My routine in paradise:
Wake Up, Give Thanks and Dive in:
I start the day with a dip in the pool. Light plays softly on the water’s surface. The first few moments, I notice the sun peaking over the coconut trees. Thank you to the land, the owners, the workers and the mystery. The first dip is cool from afternoon showers and the absence of bright sun. My senses perk up. I greet the day with a bath, washing off the sticky eyes of last night’s slumber.
Morning Walk:
After the coffee-esq wake up call of my first dip, I walk the tunnels of Blue Osa. I notice more of my surroundings—the flowers in bloom, the geckos darting over rocks, the dappled light through branches. The path is a ladder rung that connects the pool to the hub of my landscape: the kitchen.
Hot Tea:
A stack of clean mugs sit next to two large urns, each with a morning beverage.
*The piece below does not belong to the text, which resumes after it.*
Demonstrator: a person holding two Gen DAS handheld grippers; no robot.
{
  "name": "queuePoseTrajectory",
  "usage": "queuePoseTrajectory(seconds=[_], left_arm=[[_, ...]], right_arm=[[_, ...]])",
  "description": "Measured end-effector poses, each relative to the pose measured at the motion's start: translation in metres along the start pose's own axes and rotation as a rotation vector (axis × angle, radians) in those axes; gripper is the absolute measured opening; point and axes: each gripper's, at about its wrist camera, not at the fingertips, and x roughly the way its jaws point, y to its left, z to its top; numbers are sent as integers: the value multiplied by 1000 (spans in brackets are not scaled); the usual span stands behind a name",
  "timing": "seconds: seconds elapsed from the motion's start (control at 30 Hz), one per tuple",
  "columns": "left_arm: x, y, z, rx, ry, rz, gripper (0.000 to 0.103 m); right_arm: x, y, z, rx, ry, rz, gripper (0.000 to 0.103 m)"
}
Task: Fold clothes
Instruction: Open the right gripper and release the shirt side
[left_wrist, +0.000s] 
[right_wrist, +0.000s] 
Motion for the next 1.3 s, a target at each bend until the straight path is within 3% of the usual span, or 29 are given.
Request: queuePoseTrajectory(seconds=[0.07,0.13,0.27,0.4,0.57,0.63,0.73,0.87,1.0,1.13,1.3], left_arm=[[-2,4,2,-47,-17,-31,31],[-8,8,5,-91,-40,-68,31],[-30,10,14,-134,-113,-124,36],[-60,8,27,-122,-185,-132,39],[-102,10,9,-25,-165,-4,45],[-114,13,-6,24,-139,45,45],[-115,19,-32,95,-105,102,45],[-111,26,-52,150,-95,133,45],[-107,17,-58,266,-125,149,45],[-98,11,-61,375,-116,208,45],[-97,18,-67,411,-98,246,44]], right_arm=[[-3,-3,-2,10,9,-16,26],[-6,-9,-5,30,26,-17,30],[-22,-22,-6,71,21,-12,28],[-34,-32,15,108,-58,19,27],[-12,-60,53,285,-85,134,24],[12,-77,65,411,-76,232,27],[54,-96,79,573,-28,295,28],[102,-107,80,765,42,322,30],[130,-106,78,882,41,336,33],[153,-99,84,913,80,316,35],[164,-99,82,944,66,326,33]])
My preferred choice is green tea, or the occasional (read: delicious) cup of coffee. The aroma alerts me to my next step on the path. It hydrates my tissue, nourishes my belly and wakes up my creative function.
Journaling:
Pen to paper, once per day. Ideally in the morning. I let it pour out, catching the stream of my experience as it passes. The act of free writing opens the channels of my creative expression, clearing out the doldrums of everyday life.
Walking Meditation:
A practice of counting. Noticing. Attention. Each step marked in the sand, each bead passed through thumb and finger. The art of attention. The act of walking. The experience of cultivating awareness around my actions. Holding the midline through repetition. Building the experience with each step, each chant, each prayer.
Invert:
Perspectives. Shifting though patterns. Moving into a new space. Finding a new angle. To clear the lens, I need to invert. This practice is energizing, playful and deliberate. It combines all parts of my morning, and marks the pinnacle of my experience. Float.
Acceptance:
I no longer hide my form away; I share it with the sea. Wholly. All of me for the ocean. All of me for the sky, the birds, the fish. All of me ready to be seen, and to see. All of me. My body is an accumulation of all my choices, actions and movements. To radically accept this shape, in the present, is the greatest act of self love.
About the Author
Christopher Grohs is currently volunteering at Blue Osa, a yoga retreat in the Osa Peninsula of Costa Rica. He has a strong desire to roll on the floor like a playful kitten and share in the weirdness of human movement potential, often floating around on his hands. He loves bodywork, swimming with contact dancers and crafting morning routines. In 2014, Christopher rekindled his love of yoga with trainings in the “BowSpring” template of alignment with their tagline: less mechanical, more animal. Meow.
He has an on-and-off affair with the East Coast, attending Northeastern University in Boston and spending most of his twenties in Raleigh, North Carolina. At the end of 2014, he ran away from his home—he free-listed his belongings and ventured into the wandering yogi lifestyle.